2 Ces questions ont été soulevées dans le cadre d'un litige opposant M. Wirth, de nationalité allemande, à la Landeshauptstadt Hannover (ci-après "défenderesse") au sujet de l'octroi d'une aide à la formation.
3 Il ressort du dossier que, à l'époque des faits, l'aide à la formation était régie, en Allemagne, par la Bundesausbildungsfoerderungsgesetz (loi fédérale sur l'encouragement individuel à la formation, ci-après "BAfoeG"), du 26 juillet 1971 (BGBl I, p. 1409), telle que modifiée par la zwoelftes Gesetz zur AEnderung des Bundesausbildungsfoerderungsgesetzes (douzième loi modificative de la BAfoeG), du 22 mai 1990 (BGBl I, p. 936). La plupart des dispositions de la douzième loi modificative de la BAfoeG, y compris celles qui se rapportent à l'article 5 de la BAfoeG, sont entrées en vigueur le 1er juillet 1990.
4 L'article 5, paragraphe 2, de la BAfoeG, modifiée, dispose notamment que:
"Une aide à la formation est versée aux intéressés ayant leur domicile permanent sur le territoire d'application de la présente loi et poursuivant des études dans un établissement de formation situé en dehors du territoire d'application de la présente loi, si
1) ces études sont profitables à la formation des intéressés dans l'état actuel de leur formation et si au moins une partie de cette formation peut être reconnue comme élément de la durée requise ou habituelle de la formation,
2) la formation ne peut pas être assurée sur le territoire d'application de la présente loi, si elle a été entreprise avant le 1er juillet 1990 et si les intéressés disposent de connaissances linguistiques suffisantes. ..."

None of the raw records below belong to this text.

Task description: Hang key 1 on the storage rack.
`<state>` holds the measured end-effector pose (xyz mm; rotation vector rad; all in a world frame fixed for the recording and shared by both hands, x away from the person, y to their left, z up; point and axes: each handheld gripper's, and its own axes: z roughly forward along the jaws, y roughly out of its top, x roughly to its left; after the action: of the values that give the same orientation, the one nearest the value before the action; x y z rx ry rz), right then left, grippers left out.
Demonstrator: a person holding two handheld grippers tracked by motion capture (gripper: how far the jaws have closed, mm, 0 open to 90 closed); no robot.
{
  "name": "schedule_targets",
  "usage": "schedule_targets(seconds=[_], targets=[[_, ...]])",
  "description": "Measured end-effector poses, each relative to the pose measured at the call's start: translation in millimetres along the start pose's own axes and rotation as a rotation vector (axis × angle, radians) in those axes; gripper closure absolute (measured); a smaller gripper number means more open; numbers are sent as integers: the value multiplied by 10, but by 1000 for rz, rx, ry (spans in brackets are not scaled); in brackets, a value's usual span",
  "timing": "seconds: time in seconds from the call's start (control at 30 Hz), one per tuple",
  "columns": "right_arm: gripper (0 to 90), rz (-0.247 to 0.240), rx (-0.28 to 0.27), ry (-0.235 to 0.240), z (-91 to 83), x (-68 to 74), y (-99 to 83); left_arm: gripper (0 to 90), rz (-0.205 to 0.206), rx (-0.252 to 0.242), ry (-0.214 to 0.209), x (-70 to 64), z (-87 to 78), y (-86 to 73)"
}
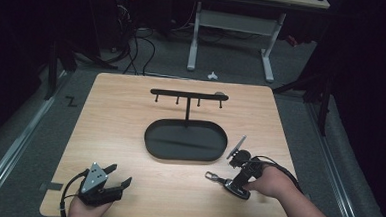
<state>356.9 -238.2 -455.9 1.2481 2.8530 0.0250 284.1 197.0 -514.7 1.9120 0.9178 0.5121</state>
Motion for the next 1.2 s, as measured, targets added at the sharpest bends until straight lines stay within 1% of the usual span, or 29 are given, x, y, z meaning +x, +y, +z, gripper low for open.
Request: schedule_targets(seconds=[0.07,0.17,0.3,0.33,0.37,0.47,0.5,0.63,0.67,0.7,0.73,0.8,0.87,0.93,1.07,1.1,1.2], targets=[[334,-19,5,0,19,25,46,299,8,1,-4,-11,10,2],[327,-23,10,-5,32,50,85,302,14,6,-11,-21,18,4],[328,-31,9,2,57,88,152,303,17,7,-13,-23,19,5],[328,-46,8,1,62,91,166,303,16,7,-14,-21,18,6],[326,-51,9,7,72,111,189,303,16,8,-15,-19,17,6],[320,-53,19,8,91,137,220,303,15,9,-17,-17,18,5],[317,-64,25,5,126,168,269,303,16,10,-18,-20,22,5],[322,-98,25,11,171,197,338,304,23,11,-20,-27,28,8],[342,-101,25,8,180,203,352,304,24,12,-21,-27,31,9],[342,-101,25,8,180,203,352,305,24,12,-21,-27,31,9],[377,-108,30,-10,218,211,406,305,24,16,-22,-24,32,9],[393,-117,28,-17,240,216,440,305,24,14,-21,-25,32,9],[429,-119,29,-22,261,223,469,305,25,13,-22,-26,27,11],[452,-124,33,-14,285,221,496,306,24,12,-22,-24,26,11],[541,-154,37,-15,307,240,508,306,26,15,-23,-23,30,10],[557,-157,35,-8,312,243,508,306,26,13,-23,-25,32,10],[614,-176,56,7,332,266,502,306,27,14,-25,-30,38,11]])
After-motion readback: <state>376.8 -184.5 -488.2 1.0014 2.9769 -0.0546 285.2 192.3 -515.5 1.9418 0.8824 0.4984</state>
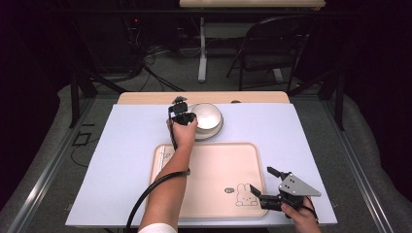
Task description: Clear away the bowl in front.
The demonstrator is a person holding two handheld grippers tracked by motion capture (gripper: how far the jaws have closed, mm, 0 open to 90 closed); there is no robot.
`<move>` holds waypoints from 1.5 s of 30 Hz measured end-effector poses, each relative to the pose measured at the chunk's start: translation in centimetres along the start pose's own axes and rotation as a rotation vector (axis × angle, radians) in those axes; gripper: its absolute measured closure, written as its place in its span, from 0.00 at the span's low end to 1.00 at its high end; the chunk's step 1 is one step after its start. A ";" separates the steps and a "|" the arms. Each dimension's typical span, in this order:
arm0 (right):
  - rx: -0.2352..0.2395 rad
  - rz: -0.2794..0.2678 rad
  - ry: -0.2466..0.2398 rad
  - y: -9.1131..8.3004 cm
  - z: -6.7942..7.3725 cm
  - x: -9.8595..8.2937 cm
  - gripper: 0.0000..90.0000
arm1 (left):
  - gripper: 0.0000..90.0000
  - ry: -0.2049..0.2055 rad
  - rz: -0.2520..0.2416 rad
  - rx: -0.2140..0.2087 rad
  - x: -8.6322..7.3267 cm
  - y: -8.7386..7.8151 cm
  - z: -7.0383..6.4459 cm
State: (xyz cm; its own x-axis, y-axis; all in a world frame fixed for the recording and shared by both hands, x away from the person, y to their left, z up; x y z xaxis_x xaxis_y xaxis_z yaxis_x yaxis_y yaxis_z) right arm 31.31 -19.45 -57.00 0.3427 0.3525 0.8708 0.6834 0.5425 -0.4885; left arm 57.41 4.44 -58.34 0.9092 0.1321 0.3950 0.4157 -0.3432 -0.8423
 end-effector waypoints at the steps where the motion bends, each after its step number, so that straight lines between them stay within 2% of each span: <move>1: 0.000 0.000 0.000 0.0 0.0 0.0 0.16 | 0.91 0.000 -0.002 -0.002 0.0 -0.2 0.0; 6: 0.000 0.000 0.000 0.0 0.0 0.0 0.16 | 0.91 0.009 -0.014 -0.012 0.2 -1.2 0.1; 13: -0.001 -0.001 -0.001 0.0 0.0 0.0 0.16 | 0.91 0.028 -0.034 -0.031 0.6 -3.4 -0.1; 23: 0.003 -0.004 -0.004 0.0 0.1 0.1 0.16 | 0.90 0.080 -0.044 -0.052 0.6 -6.5 -0.9; 33: 0.004 -0.005 -0.010 0.1 0.2 0.2 0.16 | 0.90 0.145 -0.031 -0.081 -0.1 -9.3 -2.1; 45: 0.004 -0.001 -0.013 0.2 0.2 0.2 0.15 | 0.90 0.213 -0.013 -0.118 -1.7 -11.5 -3.1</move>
State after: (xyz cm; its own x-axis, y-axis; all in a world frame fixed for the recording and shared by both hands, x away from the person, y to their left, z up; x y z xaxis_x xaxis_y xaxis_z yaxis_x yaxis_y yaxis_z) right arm 31.36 -19.15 -56.95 0.3339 0.3615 0.8705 0.6812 0.5457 -0.4879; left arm 51.02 5.26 -48.13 0.8729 -0.0575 0.4846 0.4104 -0.4507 -0.7927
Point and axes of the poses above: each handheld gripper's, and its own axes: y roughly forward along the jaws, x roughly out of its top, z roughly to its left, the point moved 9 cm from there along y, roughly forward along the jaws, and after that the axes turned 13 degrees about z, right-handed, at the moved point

5 Le 31 août 1990, M. Wirth, qui résidait alors à Tettnang en Allemagne, a sollicité l'octroi d'une aide à la formation au titre de la BAfoeG pour suivre des études de jazz-saxophone à la Hoogeschool Voor De Kunsten à Arnhem aux Pays-Bas. Pour justifier cette demande, il a expliqué qu'il était obligé de suivre ses études à l'étranger faute de place disponible dans les écoles allemandes.
6 Par décision du 1er novembre 1990, la défenderesse a rejeté cette demande. Elle a constaté que, compte tenu du fait que le demandeur avait son domicile permanent en Allemagne, une aide pour acquérir une formation à l'étranger ne pourrait lui être accordée, en application de l'article 5, paragraphe 2, de la BAfoeG, précité, que si cette formation pouvait lui être profitable en l'état de ses connaissances. Tel n'aurait pas été le cas en l'espèce puisque l'intéressé en était à son premier semestre d'études.
7 M. Wirth a introduit une réclamation contre cette décision. Il a fait valoir notamment que son domicile permanent se trouvait non pas en Allemagne mais aux Pays-Bas où il suivait ses études et que, partant, il avait droit à une aide à la formation au titre de l'article 6 de la BAfoeG. Selon cette disposition, un allemand ayant son domicile permanent dans un État étranger peut percevoir une aide à la formation lorsque les circonstances propres au cas particulier le justifient. M. Wirth estimait que cette condition était remplie en l'espèce puisqu'il n'avait pas pu s'inscrire dans une école allemande. Par décision du 5 février 1991, la Bezirksregierung Hannover a toutefois rejeté cette réclamation.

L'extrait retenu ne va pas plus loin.